Facts about prostate cancer
Prostate cancer mortality rates for men born in West Africa and the West Indies living in the UK are 2-3 times higher than the overall population of the UK. Furthermore, black men are more likely to develop prostate cancer at a younger age.
Prostate cancer appears to progress more rapidly in black men and death rates from prostate cancer are 30% higher in black men than white men living in the UK (Macmillan)
How do I check for prostate cancer?
Every black man over the age of 45 is eligible for the blood test, or PSA test (prostate specific antigen) from their GP. You just need to request one from your own GP, even if you show no urinary symptoms and talk about it with them. A raised PSA (above 3 units) does not mean that there is prostate cancer. There may be other reasons for why a PSA may be raised.
In most cases, prostate cancer caught in its early and curable stage does not present with symptoms which is why it is so important to have an initial blood test. Some men will have urinary symptoms - see symptoms check below, but far more common is an enlarged prostate gland that occurs as men age. Therefore, any symptoms must be checked out by a health professional.
Are there increased risks of prostate cancer?
It is essential that black men understand their risk of developing prostate cancer, especially if you are over 45 years old or even younger if someone in the family has had prostate cancer. The cure rate is very high when the disease is found early.
But prostate cancer can run in families and if your relative, father or brother has had it, your risk is doubled. A family history of prostate cancer is a reason for asking for a PSA blood test.
Some early prostate signs can include:
needing to pee more frequently, often during the night
needing to rush to the toilet
difficulty in starting to pee (hesitancy)
straining or taking a long time to pee
a feeling that your bladder has not emptied properly
a painful or burning sensation during peeing
Action to take:
There isn't a screening programme currently for this type of cancer and the best action is to self refer to your local GP if you experience any of the symptoms.
A Digital Rectal Exam (DRE) will be carried out by your GP to find any changes in your prostate. They insert a finger into the rectum to feel around for bumps or hard spots on the prostate, as these could indicate cancer. If a rectal exam is declined, a PSA test will help to identify aggressive prostate cancer that needs treatment, but it can also find slow-growing cancer that may never cause symptoms or shorten life.
Any suspicion of prostate cancer, due to an abnormal blood PSA or an abnormal rectal exam will lead to an urgent referral to see and urologist. Further tests can include an MRI scan and a biopsy of the prostate gland. Read more here.
15% of men with prostate cancer have normal PSA levels (a false-negative result), so many cases may be missed. Most men are now offered an MRI scan before a biopsy to help avoid unnecessary tests.

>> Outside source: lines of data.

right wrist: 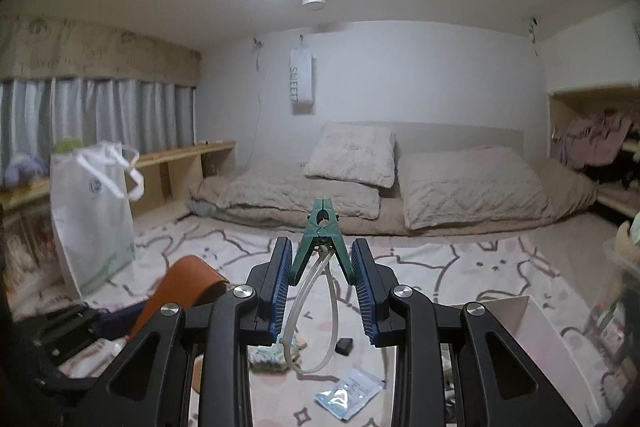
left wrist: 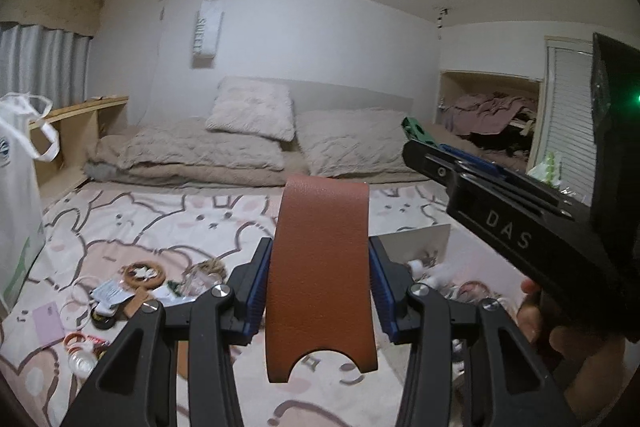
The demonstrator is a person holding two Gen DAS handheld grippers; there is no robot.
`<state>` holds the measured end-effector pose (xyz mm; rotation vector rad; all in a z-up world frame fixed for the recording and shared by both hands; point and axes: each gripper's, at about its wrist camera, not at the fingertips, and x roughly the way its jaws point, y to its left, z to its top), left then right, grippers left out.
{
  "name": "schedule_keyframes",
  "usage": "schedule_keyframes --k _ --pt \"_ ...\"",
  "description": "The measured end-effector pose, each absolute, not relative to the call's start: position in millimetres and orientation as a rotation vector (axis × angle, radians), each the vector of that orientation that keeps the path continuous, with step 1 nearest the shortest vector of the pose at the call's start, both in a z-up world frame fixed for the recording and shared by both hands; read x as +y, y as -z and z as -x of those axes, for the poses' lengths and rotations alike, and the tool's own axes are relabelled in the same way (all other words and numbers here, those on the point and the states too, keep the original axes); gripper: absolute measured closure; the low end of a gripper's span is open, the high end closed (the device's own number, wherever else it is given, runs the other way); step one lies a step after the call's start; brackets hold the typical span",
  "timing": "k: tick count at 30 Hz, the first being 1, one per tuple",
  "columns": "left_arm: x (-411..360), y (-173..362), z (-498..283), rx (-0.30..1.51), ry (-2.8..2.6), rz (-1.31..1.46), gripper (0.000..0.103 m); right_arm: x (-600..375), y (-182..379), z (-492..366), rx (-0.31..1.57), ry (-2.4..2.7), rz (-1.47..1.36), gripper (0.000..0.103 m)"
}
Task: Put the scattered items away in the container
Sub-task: 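Carry the leather strip and clothespin over the white SHOES box with both tools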
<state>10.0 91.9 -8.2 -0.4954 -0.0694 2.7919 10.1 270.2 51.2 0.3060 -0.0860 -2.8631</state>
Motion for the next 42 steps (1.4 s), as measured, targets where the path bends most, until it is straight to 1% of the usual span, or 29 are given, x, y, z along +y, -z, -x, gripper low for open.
schedule_keyframes --k 10,21,25,34,42 --pt "125.5 -3.3 7.5 -0.043 -2.746 0.453 0.058 322.0 -41.6 -0.8 -0.209 2.95 -0.31 0.072" --pt "166.0 5.4 31.3 -0.011 -2.681 0.493 0.058 391.3 -16.3 6.0 -0.358 3.048 -0.366 0.072" --pt "180.3 11.9 39.4 -0.001 -2.649 0.521 0.058 409.1 -9.5 8.3 -0.374 3.087 -0.404 0.072" --pt "216.3 31.2 57.1 0.012 -2.569 0.592 0.058 440.3 5.8 14.3 -0.486 3.111 -0.469 0.072" --pt "250.0 67.6 75.9 -0.006 -2.497 0.742 0.058 461.9 16.9 13.0 -0.571 3.131 -0.493 0.072"
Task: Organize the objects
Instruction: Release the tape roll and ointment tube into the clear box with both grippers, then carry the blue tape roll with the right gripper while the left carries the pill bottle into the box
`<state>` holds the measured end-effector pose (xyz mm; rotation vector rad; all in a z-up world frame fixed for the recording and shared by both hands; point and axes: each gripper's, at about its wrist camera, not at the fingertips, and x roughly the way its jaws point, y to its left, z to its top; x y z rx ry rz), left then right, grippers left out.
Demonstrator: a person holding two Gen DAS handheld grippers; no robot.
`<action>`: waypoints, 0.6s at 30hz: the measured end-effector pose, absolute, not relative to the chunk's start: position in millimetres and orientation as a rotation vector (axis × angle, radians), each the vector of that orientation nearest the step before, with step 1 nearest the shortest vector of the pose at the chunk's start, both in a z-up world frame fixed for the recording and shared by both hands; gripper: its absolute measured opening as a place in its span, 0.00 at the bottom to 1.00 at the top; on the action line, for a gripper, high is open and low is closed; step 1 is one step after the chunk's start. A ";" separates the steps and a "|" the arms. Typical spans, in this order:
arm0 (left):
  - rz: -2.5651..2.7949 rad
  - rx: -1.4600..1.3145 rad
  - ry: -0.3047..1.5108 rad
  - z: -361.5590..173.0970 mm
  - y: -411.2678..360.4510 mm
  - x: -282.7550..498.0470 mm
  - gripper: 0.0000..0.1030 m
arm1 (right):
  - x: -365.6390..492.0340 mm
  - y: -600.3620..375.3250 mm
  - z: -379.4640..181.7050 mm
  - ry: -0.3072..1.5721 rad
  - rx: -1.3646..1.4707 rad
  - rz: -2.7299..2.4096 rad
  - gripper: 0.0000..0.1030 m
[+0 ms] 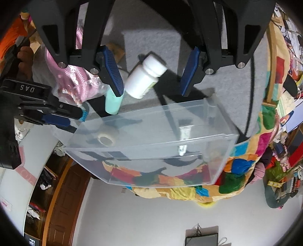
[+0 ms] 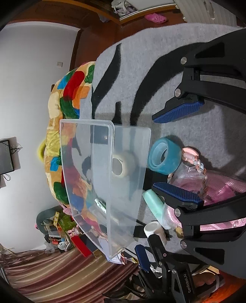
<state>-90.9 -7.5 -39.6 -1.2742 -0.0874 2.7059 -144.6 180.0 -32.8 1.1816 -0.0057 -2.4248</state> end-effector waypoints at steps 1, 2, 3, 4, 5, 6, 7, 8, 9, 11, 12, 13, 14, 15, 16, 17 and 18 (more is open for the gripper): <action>2.697 -1.283 -0.087 -41.7 -6.3 -91.4 0.60 | -144.5 179.0 -34.0 -0.009 1.184 -2.419 0.53; 2.685 -1.298 -0.087 -45.8 -4.5 -92.1 0.59 | -144.7 178.9 -35.6 -0.014 1.187 -2.411 0.49; 2.676 -1.308 -0.092 -48.6 -4.2 -91.7 0.56 | -144.8 178.4 -37.7 -0.016 1.194 -2.401 0.47; 2.671 -1.311 -0.106 -50.8 -4.4 -90.4 0.54 | -144.8 177.8 -39.5 -0.016 1.199 -2.394 0.42; 2.671 -1.297 -0.136 -51.2 -6.6 -88.2 0.50 | -144.1 177.8 -41.0 -0.018 1.199 -2.390 0.37; 2.671 -1.294 -0.148 -50.9 -7.9 -86.4 0.48 | -142.9 177.7 -41.1 -0.018 1.196 -2.390 0.36; 2.676 -1.289 -0.155 -50.7 -8.6 -84.6 0.42 | -141.6 177.3 -40.7 -0.016 1.191 -2.392 0.36; 2.682 -1.287 -0.156 -50.4 -9.8 -82.8 0.33 | -140.5 177.4 -39.9 -0.010 1.185 -2.396 0.36; 2.683 -1.291 -0.151 -50.4 -10.2 -82.1 0.30 | -139.3 177.3 -38.7 -0.004 1.176 -2.405 0.36; 2.684 -1.288 -0.159 -50.1 -11.8 -79.8 0.28 | -136.1 176.1 -35.7 0.007 1.161 -2.413 0.36; 2.691 -1.283 -0.160 -49.0 -12.5 -78.1 0.28 | -134.1 175.7 -33.5 0.010 1.149 -2.415 0.36; 2.698 -1.276 -0.159 -47.6 -13.4 -76.7 0.28 | -132.6 175.4 -31.3 0.014 1.140 -2.417 0.36; 2.710 -1.262 -0.160 -45.3 -14.4 -74.1 0.28 | -129.6 175.1 -28.4 0.023 1.125 -2.423 0.36; 2.718 -1.255 -0.159 -43.5 -14.9 -73.5 0.28 | -128.9 175.0 -25.3 0.028 1.115 -2.425 0.36; 2.727 -1.242 -0.160 -40.2 -15.8 -71.5 0.28 | -126.6 174.4 -22.6 0.033 1.104 -2.428 0.36; 2.736 -1.229 -0.160 -36.9 -16.4 -69.6 0.28 | -124.3 174.2 -19.8 0.039 1.092 -2.431 0.36; 2.744 -1.215 -0.158 -32.3 -17.5 -68.4 0.28 | -121.9 174.2 -16.1 0.043 1.078 -2.434 0.36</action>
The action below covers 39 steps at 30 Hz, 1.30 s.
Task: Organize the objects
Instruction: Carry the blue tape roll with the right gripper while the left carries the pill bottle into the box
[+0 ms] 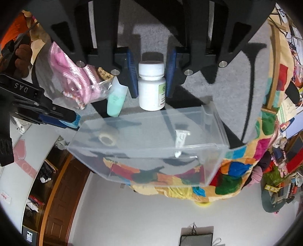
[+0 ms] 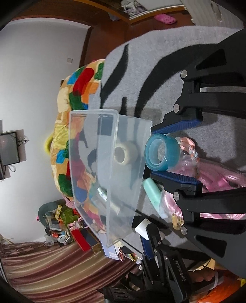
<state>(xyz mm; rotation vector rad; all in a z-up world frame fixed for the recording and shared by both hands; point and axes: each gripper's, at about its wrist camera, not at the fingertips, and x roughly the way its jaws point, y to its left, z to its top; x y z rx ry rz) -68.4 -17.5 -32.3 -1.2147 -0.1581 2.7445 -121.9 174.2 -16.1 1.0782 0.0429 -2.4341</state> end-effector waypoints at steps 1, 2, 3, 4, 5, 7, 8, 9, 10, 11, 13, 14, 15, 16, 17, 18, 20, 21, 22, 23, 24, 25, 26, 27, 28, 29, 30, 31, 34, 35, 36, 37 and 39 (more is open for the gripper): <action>2.753 -1.199 -0.155 -27.9 -17.7 -66.8 0.28 | -120.3 174.2 -12.9 0.043 1.068 -2.435 0.36; 2.765 -1.176 -0.150 -21.8 -18.2 -64.3 0.28 | -119.0 174.4 -9.5 0.041 1.056 -2.434 0.36; 2.773 -1.159 -0.147 -17.1 -18.4 -63.5 0.28 | -117.7 174.5 -5.4 0.039 1.041 -2.435 0.36; 2.780 -1.144 -0.146 -11.6 -18.7 -62.9 0.28 | -116.4 174.7 -0.9 0.038 1.025 -2.438 0.36; 2.790 -1.122 -0.145 -5.5 -19.1 -62.2 0.28 | -115.6 174.8 2.7 0.037 1.012 -2.440 0.36; 2.808 -1.077 -0.144 7.1 -20.2 -62.2 0.28 | -114.1 173.7 11.5 0.035 0.982 -2.446 0.36; 2.816 -1.057 -0.144 13.0 -20.4 -63.0 0.28 | -113.4 172.7 15.8 0.032 0.967 -2.448 0.36; 2.825 -1.038 -0.142 18.5 -20.7 -64.7 0.28 | -113.3 171.6 20.9 0.029 0.951 -2.449 0.36; 2.834 -1.024 -0.143 22.8 -21.1 -67.1 0.28 | -113.9 170.5 24.7 0.026 0.940 -2.450 0.36; 2.841 -1.007 -0.146 28.1 -21.6 -70.1 0.28 | -115.6 169.1 28.7 0.024 0.927 -2.451 0.36; 2.855 -0.986 -0.138 34.7 -22.5 -75.5 0.28 | -118.7 165.0 36.0 0.029 0.900 -2.458 0.36; 2.863 -0.978 -0.132 36.7 -22.3 -77.5 0.28 | -120.8 162.3 39.1 0.036 0.887 -2.464 0.36; 2.870 -0.971 -0.131 38.8 -23.1 -80.9 0.28 | -123.5 158.7 42.0 0.044 0.877 -2.471 0.36; 2.872 -0.969 -0.135 40.6 -24.3 -85.1 0.28 | -126.4 155.7 44.1 0.049 0.871 -2.474 0.36; 2.872 -0.968 -0.138 40.9 -25.6 -88.0 0.28 | -129.7 152.7 46.0 0.054 0.867 -2.475 0.36; 2.874 -0.971 -0.137 41.5 -26.4 -92.5 0.28 | -133.3 148.9 47.9 0.064 0.861 -2.481 0.36; 2.887 -0.978 -0.123 41.4 -27.3 -100.0 0.28 | -140.2 143.0 49.3 0.085 0.855 -2.492 0.36; 2.888 -0.979 -0.120 41.1 -27.2 -102.8 0.28 | -145.2 139.1 49.1 0.094 0.860 -2.492 0.36; 2.885 -0.986 -0.121 40.4 -28.0 -107.5 0.28 | -149.9 136.2 49.0 0.097 0.867 -2.488 0.36; 2.882 -0.993 -0.125 39.5 -28.6 -110.4 0.28 | -154.9 133.5 48.2 0.098 0.877 -2.483 0.36; 2.877 -1.002 -0.132 38.3 -29.5 -114.6 0.28 | -160.3 130.9 46.4 0.095 0.891 -2.479 0.36; 2.874 -1.010 -0.134 36.5 -30.2 -118.6 0.28 | -165.0 128.7 44.4 0.091 0.908 -2.473 0.36; 2.874 -1.021 -0.136 34.1 -30.7 -122.7 0.28 | -171.6 126.3 41.0 0.084 0.929 -2.464 0.36; 2.872 -1.038 -0.137 30.8 -31.5 -127.7 0.28 | -175.2 125.0 37.5 0.081 0.946 -2.458 0.36; 2.869 -1.058 -0.141 27.1 -32.7 -132.6 0.28 | -179.6 123.5 34.1 0.081 0.962 -2.454 0.36; 2.861 -1.078 -0.148 22.8 -33.9 -137.8 0.28 | -183.4 121.4 30.5 0.084 0.979 -2.449 0.36; 2.854 -1.096 -0.151 19.9 -34.1 -142.3 0.28 | -188.1 119.1 26.3 0.092 1.000 -2.442 0.36; 2.850 -1.120 -0.158 15.9 -35.3 -147.1 0.28 | -192.5 117.8 22.4 0.097 1.020 -2.436 0.36; 2.826 -1.157 -0.193 7.2 -38.0 -155.6 0.28 | -205.1 114.6 11.8 0.088 1.081 -2.402 0.36; 2.819 -1.164 -0.203 4.6 -38.5 -156.7 0.28 | -207.2 113.8 9.0 0.084 1.095 -2.389 0.36; 2.817 -1.167 -0.206 3.2 -38.4 -156.2 0.28 | -207.2 112.9 6.8 0.084 1.101 -2.384 0.36; 2.819 -1.168 -0.208 2.2 -38.2 -155.8 0.28 | -207.4 112.2 5.7 0.089 1.104 -2.381 0.36; 2.818 -1.164 -0.200 2.2 -36.7 -153.2 0.28 | -205.9 111.1 5.0 0.099 1.103 -2.382 0.36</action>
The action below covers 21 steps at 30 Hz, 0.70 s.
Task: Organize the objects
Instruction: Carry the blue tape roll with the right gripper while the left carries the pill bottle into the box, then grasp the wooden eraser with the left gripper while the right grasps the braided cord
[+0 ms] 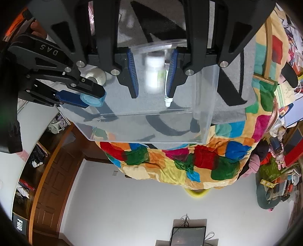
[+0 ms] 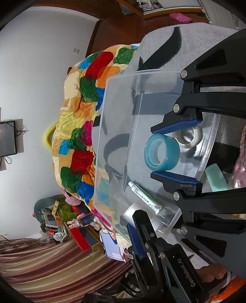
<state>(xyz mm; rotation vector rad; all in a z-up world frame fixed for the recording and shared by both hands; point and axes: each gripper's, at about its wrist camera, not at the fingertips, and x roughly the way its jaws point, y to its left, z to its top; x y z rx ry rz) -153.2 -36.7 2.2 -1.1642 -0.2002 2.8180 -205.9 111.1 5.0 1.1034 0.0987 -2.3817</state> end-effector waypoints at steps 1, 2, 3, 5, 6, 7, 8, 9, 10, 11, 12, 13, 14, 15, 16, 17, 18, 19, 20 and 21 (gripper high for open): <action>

Treating prostate cancer in its early stages can be beneficial in some cases, but the side effects of some of the treatments are potentially so serious that men may choose to delay treatment until it's absolutely necessary.
Visit here for treatment of prostate cancer.
Practical and emotional support
A study carried out by Macmillan revealed that black men with prostate cancer were less likely to ask healthcare professionals about their treatment and diagnosed condition. It can be extremely daunting and scary, being told that you have early stage cancer, but if you can be accompanied by a partner, close friend or relative when you attend hospital, this extra support can help you in asking the right questions and help filling in forms.